Especially if they keep their savings in the long term, which requires savers to follow the performance of the exchange market, whether official or otherwise.

  • Gold:

    One of the important mechanisms that savers resort to besides foreign currencies, in order to preserve their savings, but here we must point out that gold is a safe haven in light of crises, but in natural conditions, there are other determinants, that make keeping gold a risk, due to the existence of speculation In the international market between gold and oil, as well as interest rates in the US market.

What distinguishes the two previous alternatives (foreign currencies and gold) is the speed of their liquidation when needed, or the relief of the local currency crisis.

  • Preservation of assets

    : It is usually advised, in the event of a significant decline in local currencies, that individuals tend to transfer their savings into capital assets, such as land, real estate, factories, cars, etc., but one of the problems with this alternative is that the liquidation of assets may take some time, which is what Not suitable for some savers.

  • Investing in important sectors

    : Among the most important of these sectors are the food and drug sectors, as they are indispensable commodities, and they maintain high price flexibility, which makes the investor always in a state of balance between the value of his capital and the prices offered in the market, and achieving guaranteed profit margins.

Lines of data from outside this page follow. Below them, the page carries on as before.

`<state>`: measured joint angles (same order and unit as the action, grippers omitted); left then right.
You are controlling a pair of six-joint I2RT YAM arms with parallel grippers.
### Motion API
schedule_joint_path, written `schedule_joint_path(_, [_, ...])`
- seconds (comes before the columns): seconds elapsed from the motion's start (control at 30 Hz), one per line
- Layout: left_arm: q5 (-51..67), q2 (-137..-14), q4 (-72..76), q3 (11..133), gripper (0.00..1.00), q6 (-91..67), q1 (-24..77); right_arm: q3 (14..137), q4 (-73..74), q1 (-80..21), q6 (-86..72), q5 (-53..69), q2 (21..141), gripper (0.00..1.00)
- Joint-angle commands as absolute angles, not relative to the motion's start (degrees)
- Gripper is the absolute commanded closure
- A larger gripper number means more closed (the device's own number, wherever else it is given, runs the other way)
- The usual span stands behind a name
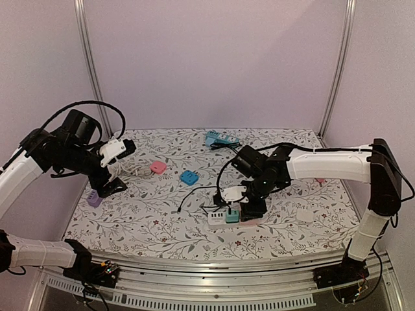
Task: Insert the plug
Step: Move the socket to the center of the board.
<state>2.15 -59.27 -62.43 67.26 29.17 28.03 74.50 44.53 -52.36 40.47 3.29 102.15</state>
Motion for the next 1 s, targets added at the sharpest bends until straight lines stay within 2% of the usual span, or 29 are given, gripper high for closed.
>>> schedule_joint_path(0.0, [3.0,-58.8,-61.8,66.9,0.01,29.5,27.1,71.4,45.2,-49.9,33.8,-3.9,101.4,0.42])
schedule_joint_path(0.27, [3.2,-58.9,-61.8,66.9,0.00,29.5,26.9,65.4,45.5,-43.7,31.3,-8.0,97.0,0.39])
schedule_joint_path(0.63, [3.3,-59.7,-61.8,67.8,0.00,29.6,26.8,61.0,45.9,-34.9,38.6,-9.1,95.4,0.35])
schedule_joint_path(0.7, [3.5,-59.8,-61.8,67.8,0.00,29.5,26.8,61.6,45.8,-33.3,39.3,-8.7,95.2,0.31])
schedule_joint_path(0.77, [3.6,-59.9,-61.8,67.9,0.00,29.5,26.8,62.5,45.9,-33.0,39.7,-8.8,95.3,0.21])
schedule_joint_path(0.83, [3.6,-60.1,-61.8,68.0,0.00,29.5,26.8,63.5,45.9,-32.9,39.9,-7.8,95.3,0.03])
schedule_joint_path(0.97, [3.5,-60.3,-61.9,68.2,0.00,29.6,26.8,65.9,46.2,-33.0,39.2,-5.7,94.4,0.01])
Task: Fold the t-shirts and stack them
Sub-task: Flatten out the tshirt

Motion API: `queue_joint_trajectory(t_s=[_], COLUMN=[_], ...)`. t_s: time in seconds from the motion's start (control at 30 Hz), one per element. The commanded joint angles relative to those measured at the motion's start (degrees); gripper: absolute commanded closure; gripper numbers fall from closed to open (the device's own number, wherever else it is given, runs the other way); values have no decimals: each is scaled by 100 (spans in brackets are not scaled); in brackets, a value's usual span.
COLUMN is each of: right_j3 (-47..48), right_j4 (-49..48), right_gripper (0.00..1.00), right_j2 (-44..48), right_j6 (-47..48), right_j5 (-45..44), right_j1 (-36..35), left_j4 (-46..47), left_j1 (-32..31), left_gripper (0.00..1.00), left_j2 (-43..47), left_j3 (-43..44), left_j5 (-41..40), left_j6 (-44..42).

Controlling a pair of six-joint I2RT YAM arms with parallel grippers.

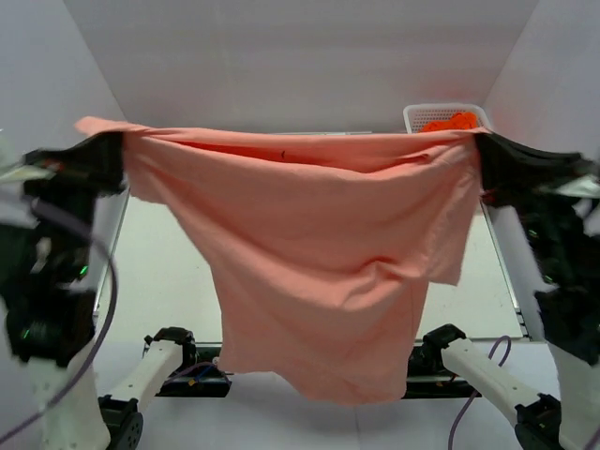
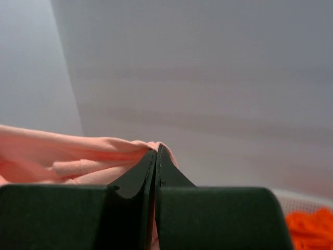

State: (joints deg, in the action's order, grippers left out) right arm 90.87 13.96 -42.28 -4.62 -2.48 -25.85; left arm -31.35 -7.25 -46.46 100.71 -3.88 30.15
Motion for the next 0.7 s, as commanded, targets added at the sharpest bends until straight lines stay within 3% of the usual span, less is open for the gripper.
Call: queue_joint_trajectory(t_s=[0.0, 0.17, 0.3, 0.5, 0.63, 0.67], right_j3=[-813, -1993, -2285, -1461, -704, -511], right_j4=[-718, -1270, -1334, -1606, -1773, -1608], right_gripper=[100, 100, 100, 100, 100, 100], right_j2=[-367, -1027, -2474, -4539, -5763, -6243], right_j6=[-178, -521, -794, -733, -619, -662], right_j5=[-857, -1632, -1808, -1835, -1554, -1536], right_j1=[45, 53, 115, 553, 879, 923], left_j4=[-73, 453, 1017, 1614, 1773, 1773], left_j1=[30, 30, 30, 30, 83, 83], left_gripper=[100, 100, 100, 100, 100, 94], left_j2=[-609, -1373, -2365, -4726, -6343, -6680], left_j3=[-937, -2174, -2609, -2021, -584, -248], left_j5=[-385, -509, -439, -640, -781, -711], left_j6=[289, 500, 605, 606, 413, 282])
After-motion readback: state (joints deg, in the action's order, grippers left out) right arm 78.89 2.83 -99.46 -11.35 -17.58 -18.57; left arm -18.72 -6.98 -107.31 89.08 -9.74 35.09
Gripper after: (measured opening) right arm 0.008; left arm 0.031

This alternative gives an opportunity for the economic policy maker to promote a group of projects in the sectors of food, medicine and other commodities with guaranteed returns, whether these projects are implemented by the public or private sector.

In this case, it is better for the government to grant many advantages to these projects, because it guarantees them the production of commodities through which imports and the need for hard currencies can be dispensed with, thus improving the position of local currencies.

  • Risk in cryptocurrencies:

    Some propose cryptocurrencies as one of the alternatives to protect savings, but this requires the provision of foreign currencies to buy digital currencies, and also imposes a large part of the risk, especially in light of what these currencies have been exposed to during the last period, from a significant decline in their value, but goes Some point out that it is a good long term opportunity.

One of the things that are difficult to deal with in cryptocurrencies is that it is almost automatic for the elite, and not for the general savers, who do not have access to the technology of the cryptocurrency market.

In conclusion, if the issuance of money is one of the sovereign rights of the state, then it is also one of its duties to secure and protect the returns of individuals’ contribution to economic activity, and among those returns are savings, and the protection of savings is only guaranteed by building strong economies.